Exposition aux solvants organiques. Risque de progression des maladies rénales chroniques vers l’insuffisance rénale terminale

S. JACOB, M. HÉRY, B. STENGEL Documents pour le Médecin du Travail, DMT. - 2008. - N° 114. - Pages 233-241. - Bibliographie

Une étude a été menée dans le but de tester l’hypothèse selon laquelle l’exposition aux solvants était associée à un excès de risque de progression des néphropathies glomérulaires (NG) vers l’insuffisance rénale terminale (IRT). La cohorte objet de l’étude incluait tous les cas incidents de NG primitives survenus entre janvier 1994 et juin 2001 dans un des onze services de néphrologie des hôpitaux de Paris et sa banlieue et suivis jusqu’en 2004 : néphropathies à dépôts mésangiaux d’IgA ou maladie de Berger, glomérulopathie extra-membraneuse (GEM), hyalinose segmentaire et focale (HSF). Un questionnaire recueillait les facteurs environnementaux généraux du patient (consommation de tabac, d’alcool, prise de médicaments néphrotoxiques) et des hygiénistes industriels évaluaient l’exposition professionnelle à partir des histoires personnelles recueillies par interview. L’événement étudié était la survenue d’une IRT définie par un débit de filtration glomérulaire (DFG) < 15 ml/mn/1,73 m2 de façon permanente, ou une mise en dialyse ou une greffe préemptive.

Les risques relatifs d’IRT associés aux solvants ont été estimés par des modèles de Cox.
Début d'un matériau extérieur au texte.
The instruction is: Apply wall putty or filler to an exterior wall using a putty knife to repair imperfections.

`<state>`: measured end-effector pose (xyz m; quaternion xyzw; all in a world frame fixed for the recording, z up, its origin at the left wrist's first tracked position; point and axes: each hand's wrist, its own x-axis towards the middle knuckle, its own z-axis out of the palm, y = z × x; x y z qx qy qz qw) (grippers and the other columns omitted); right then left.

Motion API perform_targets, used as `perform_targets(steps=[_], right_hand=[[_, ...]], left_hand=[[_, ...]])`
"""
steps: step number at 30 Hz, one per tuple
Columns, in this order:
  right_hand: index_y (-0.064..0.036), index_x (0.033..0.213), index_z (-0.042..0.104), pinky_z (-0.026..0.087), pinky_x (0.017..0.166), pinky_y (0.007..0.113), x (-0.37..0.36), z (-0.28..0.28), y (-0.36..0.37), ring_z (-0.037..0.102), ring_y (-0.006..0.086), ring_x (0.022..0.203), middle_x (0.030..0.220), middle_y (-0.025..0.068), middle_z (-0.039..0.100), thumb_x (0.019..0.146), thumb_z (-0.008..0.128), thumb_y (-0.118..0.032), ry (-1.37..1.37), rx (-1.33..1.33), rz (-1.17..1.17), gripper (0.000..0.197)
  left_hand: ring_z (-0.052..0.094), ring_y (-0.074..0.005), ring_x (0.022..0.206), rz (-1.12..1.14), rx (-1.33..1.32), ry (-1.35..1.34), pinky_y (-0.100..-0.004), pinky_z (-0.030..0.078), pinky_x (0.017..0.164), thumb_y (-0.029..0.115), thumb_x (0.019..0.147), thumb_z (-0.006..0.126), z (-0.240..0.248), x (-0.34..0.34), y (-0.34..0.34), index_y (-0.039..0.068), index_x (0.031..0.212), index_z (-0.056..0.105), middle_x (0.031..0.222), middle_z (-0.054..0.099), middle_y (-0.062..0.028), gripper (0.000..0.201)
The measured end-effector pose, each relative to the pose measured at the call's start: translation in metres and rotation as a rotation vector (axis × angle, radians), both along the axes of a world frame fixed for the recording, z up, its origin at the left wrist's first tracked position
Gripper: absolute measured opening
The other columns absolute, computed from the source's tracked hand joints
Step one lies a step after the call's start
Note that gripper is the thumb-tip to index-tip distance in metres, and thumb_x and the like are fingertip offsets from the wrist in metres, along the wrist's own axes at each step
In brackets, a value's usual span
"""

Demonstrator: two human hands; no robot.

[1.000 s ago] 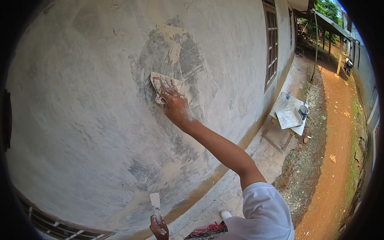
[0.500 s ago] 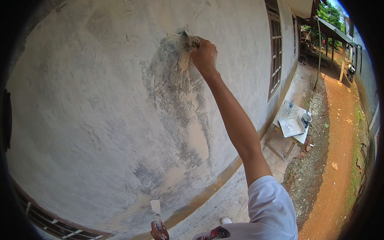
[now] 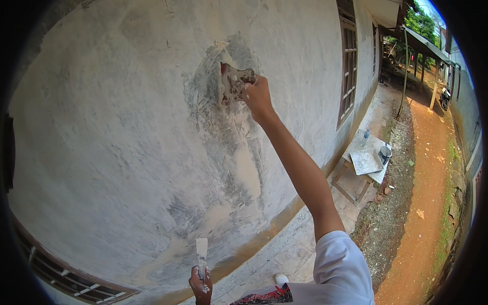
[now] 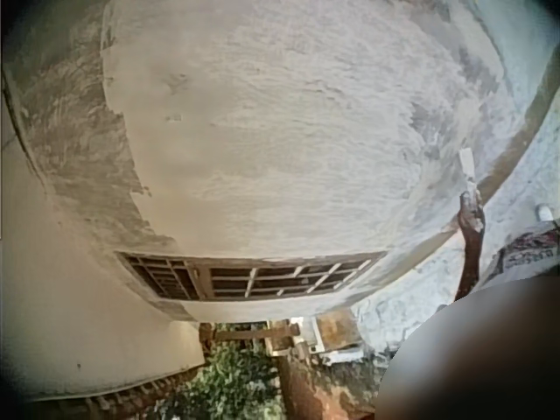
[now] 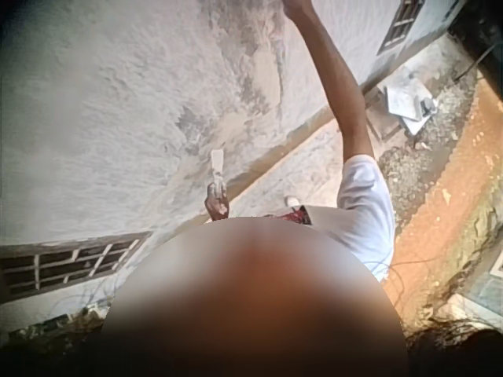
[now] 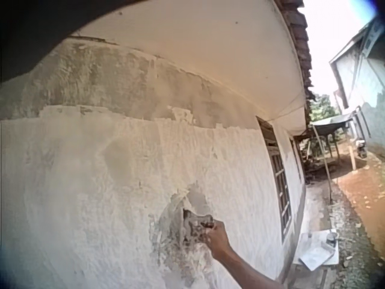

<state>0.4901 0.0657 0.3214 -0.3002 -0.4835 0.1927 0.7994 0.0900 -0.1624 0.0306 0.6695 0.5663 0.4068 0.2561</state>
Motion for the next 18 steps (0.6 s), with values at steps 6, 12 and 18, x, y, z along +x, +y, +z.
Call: perform_targets(steps=[6, 12, 18], right_hand=[[0.0073, 0.084, 0.063, 0.049, 0.068, 0.039, 0.041, 0.113, 0.012, 0.064, 0.0292, 0.069, 0.075, 0.0202, 0.066, 0.071, 0.054, -0.006, -0.340, 0.033, -0.703, 0.020], [0.0026, 0.087, 0.066, 0.048, 0.079, 0.046, 0.013, 0.105, 0.021, 0.063, 0.0412, 0.083, 0.081, 0.0259, 0.065, 0.071, 0.056, -0.011, -0.555, -0.127, -0.960, 0.023], [0.0034, 0.098, 0.067, 0.049, 0.077, 0.044, -0.052, 0.041, -0.004, 0.063, 0.0413, 0.082, 0.082, 0.0272, 0.064, 0.068, 0.056, -0.005, -0.555, -0.102, -0.773, 0.033]], left_hand=[[0.054, -0.0198, 0.063, 0.076, 0.052, -0.322, -0.0327, 0.046, 0.057, 0.014, 0.093, 0.053, -0.061, -0.041, -0.022, 0.001, 0.095, 0.055, 0.075, 0.055, -0.0089, 0.013], [0.049, -0.0156, 0.074, 0.487, -0.365, -1.265, -0.0344, 0.044, 0.090, 0.020, 0.100, 0.039, -0.068, -0.050, -0.029, 0.002, 0.105, 0.053, 0.069, 0.048, -0.0008, 0.023], [0.055, -0.0159, 0.072, 0.038, -0.074, -0.875, -0.0319, 0.044, 0.069, 0.013, 0.093, 0.051, -0.086, -0.072, -0.021, -0.001, 0.100, 0.051, 0.074, 0.057, -0.0079, 0.015]])
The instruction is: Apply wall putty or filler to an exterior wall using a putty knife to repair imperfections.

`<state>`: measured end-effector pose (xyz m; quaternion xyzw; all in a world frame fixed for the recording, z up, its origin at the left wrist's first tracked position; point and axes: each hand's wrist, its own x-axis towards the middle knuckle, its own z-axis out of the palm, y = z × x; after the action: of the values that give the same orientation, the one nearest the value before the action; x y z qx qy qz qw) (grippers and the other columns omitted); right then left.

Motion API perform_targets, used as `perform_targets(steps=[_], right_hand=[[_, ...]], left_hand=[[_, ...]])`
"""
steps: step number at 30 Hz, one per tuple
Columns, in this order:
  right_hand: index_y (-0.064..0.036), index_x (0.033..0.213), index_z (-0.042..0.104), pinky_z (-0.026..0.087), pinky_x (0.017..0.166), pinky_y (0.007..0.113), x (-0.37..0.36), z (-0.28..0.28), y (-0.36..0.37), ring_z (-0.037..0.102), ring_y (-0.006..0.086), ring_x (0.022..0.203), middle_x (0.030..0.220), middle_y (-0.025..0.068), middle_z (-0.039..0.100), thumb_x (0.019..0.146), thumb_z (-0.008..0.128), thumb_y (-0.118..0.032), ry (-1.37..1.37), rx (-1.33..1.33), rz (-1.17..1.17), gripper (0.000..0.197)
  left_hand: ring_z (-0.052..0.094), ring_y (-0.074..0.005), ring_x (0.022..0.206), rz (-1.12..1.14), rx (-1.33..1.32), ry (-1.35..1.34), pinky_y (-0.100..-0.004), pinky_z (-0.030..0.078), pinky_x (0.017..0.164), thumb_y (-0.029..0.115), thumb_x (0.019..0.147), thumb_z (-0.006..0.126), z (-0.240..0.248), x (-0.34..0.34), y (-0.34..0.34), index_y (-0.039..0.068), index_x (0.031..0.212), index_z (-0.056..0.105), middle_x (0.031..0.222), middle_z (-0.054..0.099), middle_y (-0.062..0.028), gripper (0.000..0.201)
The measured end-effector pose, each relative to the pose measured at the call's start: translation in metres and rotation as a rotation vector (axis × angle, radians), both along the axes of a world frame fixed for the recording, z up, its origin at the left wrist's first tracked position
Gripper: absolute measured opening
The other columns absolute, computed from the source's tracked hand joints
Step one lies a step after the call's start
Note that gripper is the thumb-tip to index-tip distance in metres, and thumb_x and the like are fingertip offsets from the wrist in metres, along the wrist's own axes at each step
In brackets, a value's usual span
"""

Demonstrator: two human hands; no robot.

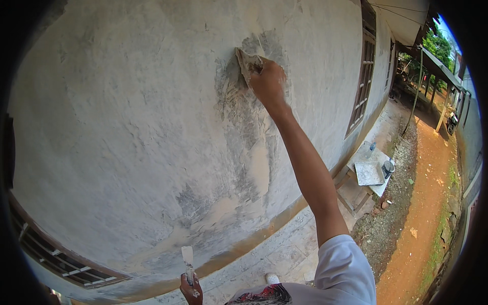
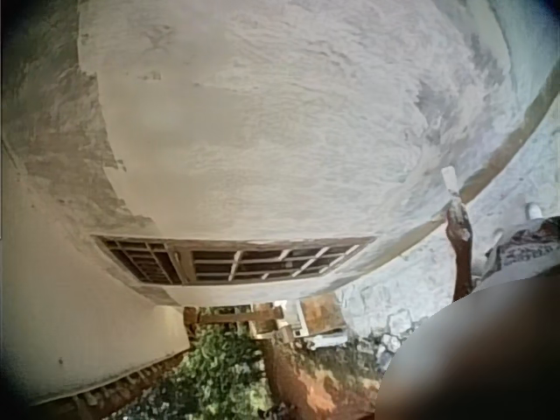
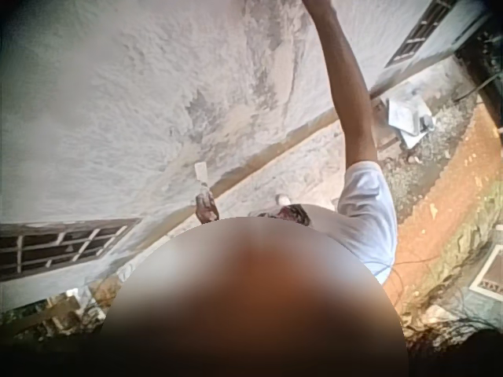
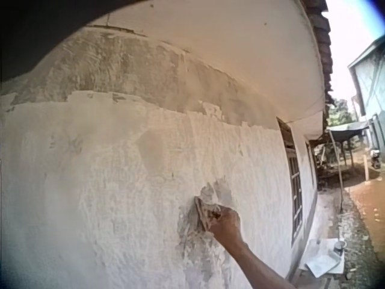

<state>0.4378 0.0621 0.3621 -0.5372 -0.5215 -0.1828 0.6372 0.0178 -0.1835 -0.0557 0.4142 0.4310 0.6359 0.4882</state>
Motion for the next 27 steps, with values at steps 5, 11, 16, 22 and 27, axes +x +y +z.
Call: perform_targets(steps=[5, 11, 16, 22, 27], right_hand=[[0.0037, 0.106, 0.065, 0.050, 0.075, 0.044, -0.073, -0.072, -0.020, 0.064, 0.0408, 0.079, 0.081, 0.0266, 0.064, 0.067, 0.055, -0.002, 0.040, -0.079, 0.050, 0.041], [0.0052, 0.096, 0.065, 0.051, 0.072, 0.038, -0.105, -0.134, -0.022, 0.066, 0.0349, 0.077, 0.079, 0.0238, 0.067, 0.068, 0.054, 0.000, 0.228, -0.115, 0.266, 0.030], [0.0045, 0.105, 0.060, 0.053, 0.079, 0.034, -0.103, -0.137, -0.031, 0.065, 0.0254, 0.086, 0.100, 0.0152, 0.065, 0.087, 0.048, -0.004, 1.013, -0.095, 1.027, 0.024], [0.0033, 0.107, 0.055, 0.055, 0.066, 0.041, -0.006, -0.119, -0.018, 0.063, 0.0249, 0.076, 0.090, 0.0147, 0.060, 0.090, 0.037, -0.014, 1.184, 0.156, 0.857, 0.030], [0.0090, 0.083, 0.057, 0.058, 0.056, 0.045, 0.082, -0.083, 0.012, 0.064, 0.0310, 0.061, 0.075, 0.0196, 0.060, 0.081, 0.046, -0.012, 1.048, 0.000, 0.472, 0.023]], left_hand=[[0.058, -0.0186, 0.054, 0.096, 0.110, 0.772, -0.0317, 0.044, 0.052, 0.014, 0.089, 0.056, 0.044, 0.012, 0.014, 0.001, 0.087, 0.052, 0.062, 0.057, -0.0105, 0.014], [0.052, -0.0171, 0.050, 0.007, 0.152, 0.831, -0.0322, 0.041, 0.050, 0.015, 0.089, 0.056, 0.075, 0.027, 0.006, 0.001, 0.087, 0.053, 0.059, 0.054, -0.0102, 0.014], [0.050, -0.0180, 0.051, -0.017, 0.135, 0.830, -0.0321, 0.040, 0.050, 0.016, 0.089, 0.056, 0.073, 0.015, -0.005, 0.000, 0.085, 0.052, 0.059, 0.053, -0.0111, 0.016], [0.060, -0.0234, 0.080, -0.089, -0.290, -0.254, -0.0317, 0.050, 0.073, 0.009, 0.090, 0.056, -0.029, -0.054, -0.002, -0.005, 0.113, 0.052, 0.088, 0.062, -0.0096, 0.027], [0.063, -0.0314, 0.083, 0.037, 0.063, 0.599, -0.0367, 0.051, 0.073, 0.016, 0.091, 0.057, -0.022, -0.070, -0.010, -0.004, 0.108, 0.057, 0.096, 0.063, -0.0187, 0.027]])
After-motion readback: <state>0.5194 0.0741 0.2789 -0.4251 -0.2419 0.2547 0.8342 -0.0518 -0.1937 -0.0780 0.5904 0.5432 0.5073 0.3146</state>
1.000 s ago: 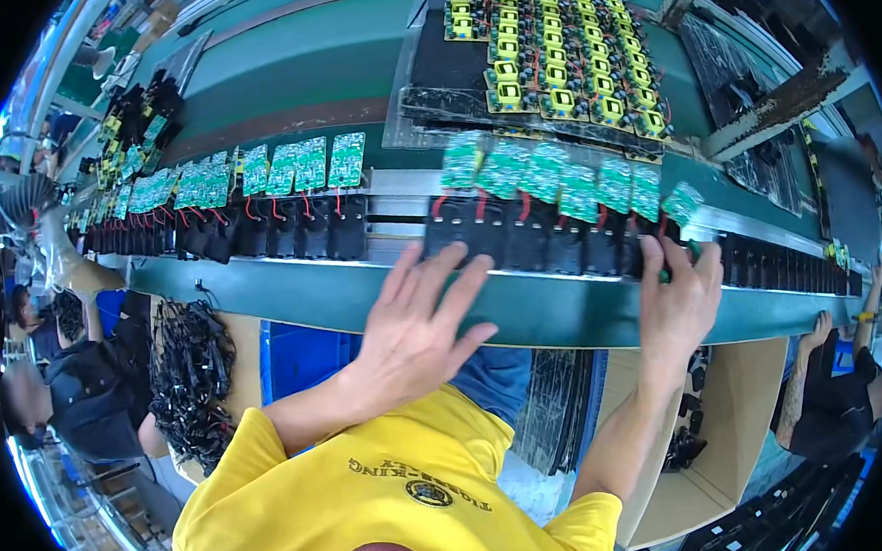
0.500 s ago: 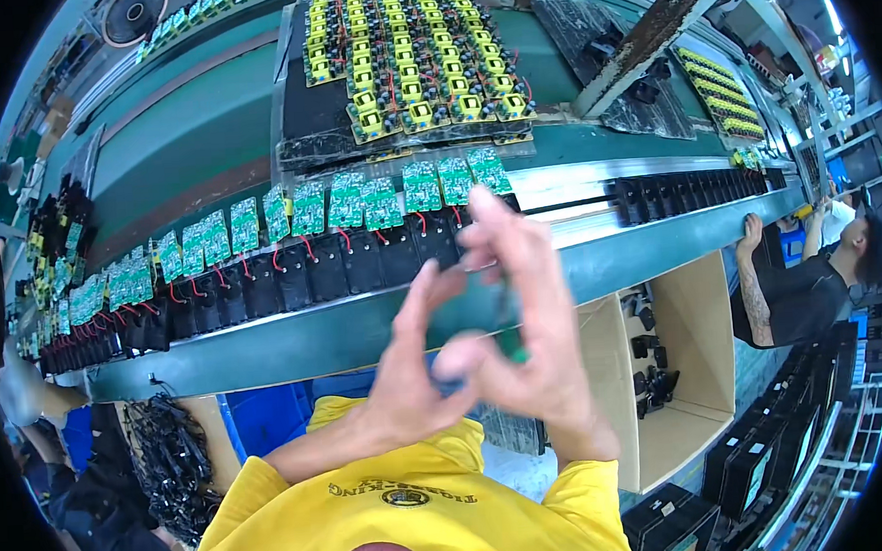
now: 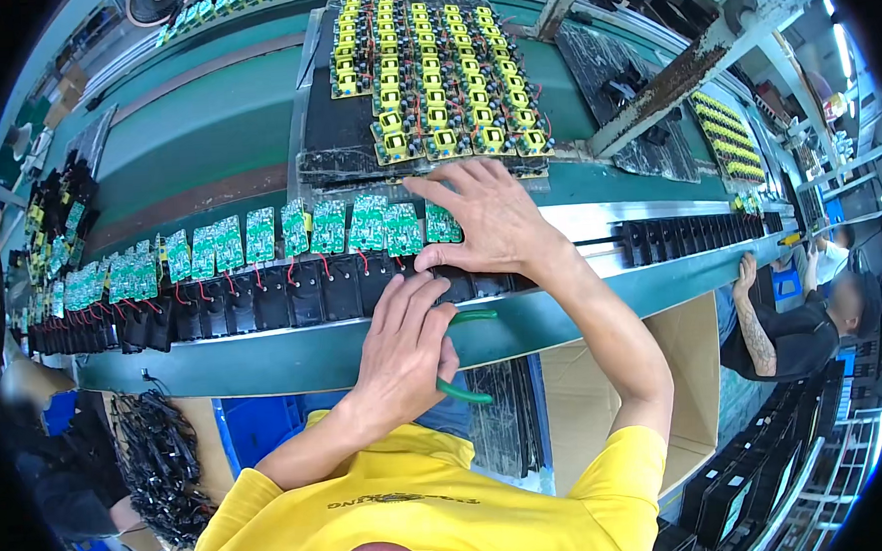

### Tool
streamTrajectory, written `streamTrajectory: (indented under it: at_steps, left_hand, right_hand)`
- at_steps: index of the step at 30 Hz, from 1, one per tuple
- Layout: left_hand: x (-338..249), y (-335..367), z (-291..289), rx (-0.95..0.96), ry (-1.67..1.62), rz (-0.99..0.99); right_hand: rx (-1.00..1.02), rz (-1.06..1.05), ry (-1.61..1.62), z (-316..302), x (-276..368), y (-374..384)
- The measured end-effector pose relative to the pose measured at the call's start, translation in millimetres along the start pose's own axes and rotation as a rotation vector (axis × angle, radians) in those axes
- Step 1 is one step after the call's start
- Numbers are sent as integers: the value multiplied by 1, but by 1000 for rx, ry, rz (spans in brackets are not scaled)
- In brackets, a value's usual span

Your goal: Assembling small electronic circuit boards into a plastic rack and trimming component leads using pliers on a production line.

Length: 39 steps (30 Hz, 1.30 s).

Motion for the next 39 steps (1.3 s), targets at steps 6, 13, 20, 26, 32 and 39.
streamTrajectory:
  at_steps: [6, 13, 20, 26, 32, 39]
  left_hand:
    - [12, -11, 14, -6, 29, -5]
    - [10, -9, 26, 48, 58, 5]
    - [16, -18, 23, 78, 105, 7]
    - [16, -18, 28, 61, 134, 18]
    - [18, -23, 22, -5, 19, 6]
    - [39, -96, -77, -447, -323, -197]
  right_hand:
    - [177, 61, 253, 6, -4, 5]
    - [123, 33, 169, 1, -6, 15]
    - [110, 53, 222, -7, -17, -7]
    - [243, 83, 155, 3, -5, 8]
    - [78, -24, 119, 6, 3, 14]
    - [43, 93, 243, -5, -7, -5]
Point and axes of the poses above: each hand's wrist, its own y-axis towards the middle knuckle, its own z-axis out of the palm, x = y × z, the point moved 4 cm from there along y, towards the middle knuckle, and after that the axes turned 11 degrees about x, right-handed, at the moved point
Une exposition aux solvants à un niveau élevé était associée à une multiplication par 2 du risque d’IRT pour les IgA et à 4 pour les GEM. Les produits ou substances chimiques les plus à risque étaient les encres d’imprimerie et les carburants, le toluène/xylène, les produits pétroliers et l’acétone. Parmi les ouvriers exposés, les ajusteurs monteurs, les plombiers et les soudeurs présentaient les risques les plus élevés d’IRT.

Ces résultats incitent au dépistage systématique et régulièrement répété (protéinurie, hématurie hypertension artérielle) chez les travailleurs exposés aux solvants organiques.